EXERCISE OBJECTIVE: Please output the listing that follows exactly, but keep all images out.

EXERCISE DATA:

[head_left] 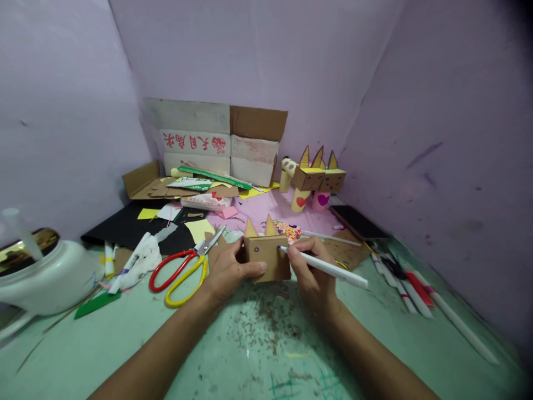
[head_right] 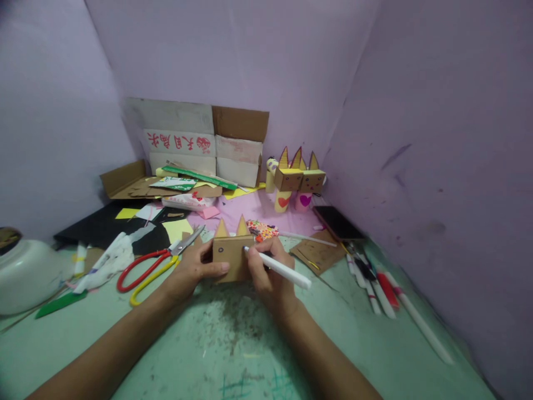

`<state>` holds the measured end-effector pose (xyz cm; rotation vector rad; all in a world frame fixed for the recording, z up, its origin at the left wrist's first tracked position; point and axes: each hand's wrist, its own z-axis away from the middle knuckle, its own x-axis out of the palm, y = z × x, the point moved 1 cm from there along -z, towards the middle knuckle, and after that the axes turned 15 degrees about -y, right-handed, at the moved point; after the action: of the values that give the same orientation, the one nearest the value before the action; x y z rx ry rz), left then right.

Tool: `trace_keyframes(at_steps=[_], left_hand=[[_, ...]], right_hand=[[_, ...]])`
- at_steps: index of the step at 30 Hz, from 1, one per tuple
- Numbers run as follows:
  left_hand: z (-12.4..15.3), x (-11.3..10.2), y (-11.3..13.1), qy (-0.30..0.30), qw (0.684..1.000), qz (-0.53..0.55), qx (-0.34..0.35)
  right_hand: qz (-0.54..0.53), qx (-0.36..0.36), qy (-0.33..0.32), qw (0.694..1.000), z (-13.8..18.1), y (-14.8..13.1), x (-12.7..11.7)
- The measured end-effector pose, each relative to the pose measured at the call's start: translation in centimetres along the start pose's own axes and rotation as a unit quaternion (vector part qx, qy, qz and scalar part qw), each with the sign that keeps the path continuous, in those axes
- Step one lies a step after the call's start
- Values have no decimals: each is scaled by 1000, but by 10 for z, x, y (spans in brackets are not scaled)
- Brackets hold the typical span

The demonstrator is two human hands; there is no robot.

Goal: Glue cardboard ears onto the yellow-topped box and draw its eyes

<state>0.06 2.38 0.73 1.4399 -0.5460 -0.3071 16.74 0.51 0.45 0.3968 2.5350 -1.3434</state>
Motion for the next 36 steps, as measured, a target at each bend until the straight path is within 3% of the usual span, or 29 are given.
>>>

EXPECTED OUTPUT:
[head_left] 
[head_right] 

`<state>` holds the measured end-effector pose (xyz cm; rotation vector rad; all in a world frame fixed for the recording, z up, its origin at the left wrist's first tracked position; point and axes: each hand's wrist, its own z-axis away from the middle knuckle, its own x-axis out of the palm, y = z × x, the point moved 1 cm from there along -z, towards the middle knuckle, and after that the axes turned 15 degrees about -y, right-handed, at the moved point; after the action: of the values that give the same orientation, the one nearest the value before the action; x y z rx ry rz), left then right.

Tool: `trace_keyframes(at_steps=[_], left_hand=[[_, ...]], right_hand=[[_, ...]])`
- at_steps: index of the step at 30 Hz, from 1, one per tuple
- Numbers run as follows:
  left_hand: z (-12.4..15.3), x (-11.3..10.2), y (-11.3..13.1), qy (-0.30..0.30), qw (0.684..1.000), qz (-0.53..0.55), qx (-0.34..0.35)
  right_hand: qz (-0.54..0.53), qx (-0.36..0.36), qy (-0.33..0.32), qw (0.694..1.000), z (-13.8..18.1), y (-14.8..13.1), x (-12.7..11.7)
- The measured end-effector pose, each relative to the pose measured at the call's start: translation in centimetres along the start pose's own axes and rotation as a unit quaternion (vector part qx, qy, qz and scalar part qw), each with the sign that keeps the path continuous, in those axes
- Step one lies a step after the call's start
- Values have no decimals: each is scaled by 1000, but by 10 for z, x, y (spans in brackets are not scaled)
- Brackets hold the typical span

The demonstrator is two human hands; there is no robot.

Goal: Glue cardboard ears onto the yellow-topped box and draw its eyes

<state>0.06 2.38 0.73 1.4399 -0.5460 -0.3071 16.74 0.51 0.45 0.3968 2.5350 -1.3434</state>
Motion for the next 36 steps, as measured, a target at each bend until the straight path is within 3% of the usual span, or 29 are given.
>>>

Nothing else is required to complete the output.